# Orca Rear Tire Clearance



## kkowalsk (Sep 5, 2005)

Quick question. Cleaning my bike other night, pulled off the rear wheel and was surprised to find scratches in the clear-coat in the wheel cutout near the rear brake. I am assuming it is from dirt / debris passing through stuck to the tire. Polished it up really not much of a problem and put a piece of wide electrical tape their to prevent it in the future. The tire clearance is very tight maybe a little over a 1/16" with the Pro Race 2's. Dropped another wheel in with a fairly new tire and the clearance was much better. Maybe the stock tires are tall?? Seems like a really tight fit. I would think riding like that over a period of time would scratch the crap out of the wheel cutout.


----------



## mloywhite (Jan 26, 2006)

My first '07 Orca frame had such a tight fit where the top of the wheel passed through the frame, that I found a rut worn way deeper than the clearcoat when I took my wheel off to clean the bike. I tried a different tire on the same wheel, and two other wheels and tires. All had an extremely tight fit. My shop sent the frame back to Orbea. They agreed it was a problem, and replaced the frame. The next one had a little better clearance, but 40 miles into the first ride, the rear brake mount broke, the metal fitting just came loose. They immediately replaced it, shipping me a new one that day. The new one has a little better clearance, and is otherwise perfect. I don't have any scratches or damage to the frame after riding it, and I don't think it has the problem of the earlier one. Overall, I love the bike, and have been very happy with Orbea's service. Obviously, I would have preferred to have had no problems, but they have done their best to make me happy. I think the brake mount thing was just a fluke, never seen anything like that on any other bike. Also, for what it is worth, I found Maxxis tires to have the least clearance, Vittoria were better, Continental the best (those were what I had available to try). I would not hesitate buying another Orbea. Notwithstanding the earlier clearance problem, the bike is awesome, and the construction/finish on the frame is excellent, the best of any I looked at while shopping for a new frame.


----------



## Arginine (Nov 14, 2007)

Just checked on my Orca, and it seems to have maybe 1/4" space there, maybe a bit less.
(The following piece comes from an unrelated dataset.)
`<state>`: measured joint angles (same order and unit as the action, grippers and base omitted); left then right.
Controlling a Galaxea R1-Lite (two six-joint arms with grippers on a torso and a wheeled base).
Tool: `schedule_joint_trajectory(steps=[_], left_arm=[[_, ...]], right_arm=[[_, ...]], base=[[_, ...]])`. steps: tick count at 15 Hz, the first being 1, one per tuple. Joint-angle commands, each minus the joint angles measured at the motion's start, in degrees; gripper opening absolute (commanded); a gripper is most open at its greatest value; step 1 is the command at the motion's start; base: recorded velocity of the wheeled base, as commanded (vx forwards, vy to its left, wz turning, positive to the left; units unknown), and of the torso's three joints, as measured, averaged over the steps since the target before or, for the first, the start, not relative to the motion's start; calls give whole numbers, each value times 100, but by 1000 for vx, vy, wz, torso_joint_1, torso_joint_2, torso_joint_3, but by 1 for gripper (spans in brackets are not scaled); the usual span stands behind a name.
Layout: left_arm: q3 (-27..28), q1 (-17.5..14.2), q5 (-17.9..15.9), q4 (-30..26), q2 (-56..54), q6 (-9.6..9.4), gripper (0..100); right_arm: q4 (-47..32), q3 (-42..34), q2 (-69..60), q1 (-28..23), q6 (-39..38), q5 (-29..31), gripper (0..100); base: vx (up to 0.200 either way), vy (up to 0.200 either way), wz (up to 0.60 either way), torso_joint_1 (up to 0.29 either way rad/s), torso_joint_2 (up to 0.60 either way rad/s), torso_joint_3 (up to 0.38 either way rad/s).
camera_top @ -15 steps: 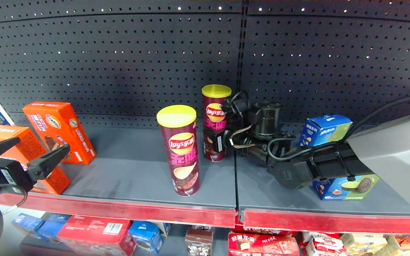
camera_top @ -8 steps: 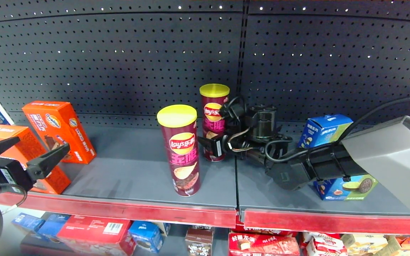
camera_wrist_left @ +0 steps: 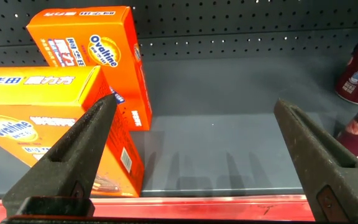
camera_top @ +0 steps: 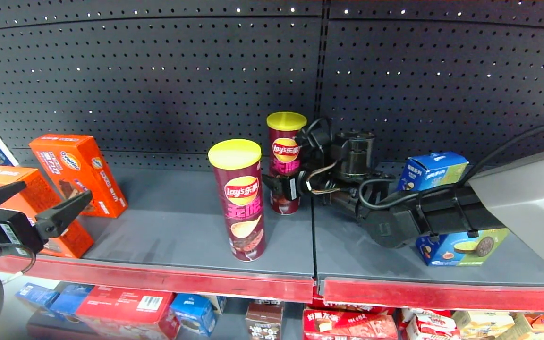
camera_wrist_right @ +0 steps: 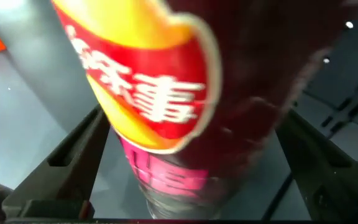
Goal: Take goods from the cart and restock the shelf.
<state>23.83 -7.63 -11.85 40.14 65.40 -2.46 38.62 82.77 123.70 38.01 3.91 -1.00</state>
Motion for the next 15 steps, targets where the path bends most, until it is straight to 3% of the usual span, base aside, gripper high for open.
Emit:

It came with the same tires as yours, but I've since put a Continental Grand Prix Force on the rear,so the spacing may be different from original. I haven't noticed any problems, and when I just checked it, didn't see any scratching of the frame there. Don't know, hopefully the new tires will work out for you...


----------



## kkowalsk (Sep 5, 2005)

Thanks!!

I measured mine last night by putting layers of electrical tape on the tire until it just hit the frame. The clearance is .052". That is tight considering no load. My frame size is a 57, 700 x 23 tires at 105-110 psi. Just thinking, the tire probably typically doesn't contact the frame until you hit bumps and the frame or wheels deflect, which they are designed to do. I am definitely a long way away from the 1/4 inch you are talking about. I put a layer of electrical tape to protect the frame and this is quickly getting scuffed up. Tried the different tires; no difference. I asked the tec last night at the shop when they were tuning the bike and he told me some story about new close tolerance bikes and basically it was not a problem. To me tire hitting frame equals problems. I looked at the TT and Tri bikes that have the rear wheels tucked very close to the frame and they are not this close. I'm going to email Orbea and get their take on it.


----------



## Arginine (Nov 14, 2007)

Yeah, I would contact Orbea and see what they have to say. That area on my bike gets dirty, but it looks like dirt that was thrown up from the tire, not stuff contacting the frame while it's still attached to the tire. There is definitely enough clearance there so that I would have to have a LOT of mud stuck on the tire for it to hit the frame (deep in cyclocross territory ).Also, when I clean it out, I don't see any scratches on the frame there. 
Sucks haveing problems right out of the gate; hopefully your LBS and Orbea will take care of it.


----------



## kkowalsk (Sep 5, 2005)

I took my bike to LBS last night. They said the tire was definitely too close to the frame. They have been very helpful. The shop called today, talked to Orbea and sent pictures. The shop was in process of stripping the bike to send the frame back to Orbea. Kind-of a sad thought. They said Orbea would either repair or replace the frame. I sure hope they don't repair it. I can't imagine how you would repair this. I guess this was a problem with early 07' frames.


----------



## mloywhite (Jan 26, 2006)

When I read they might be changing the dropouts to a one-piece version in newer Orcas, I figured they were making some change to the dropouts to increase the tire clearance. Probably not, but it would seem like that would be the simplest way to make a change, without changing the way they manufacture the entire frame.


----------



## Arginine (Nov 14, 2007)

Any further developements, kkowalsk?


----------



## kkowalsk (Sep 5, 2005)

*New frame in Transit*

Called the shop today and they received an email from Orbea that it's on its way back. The shop really didn't know what that meant. 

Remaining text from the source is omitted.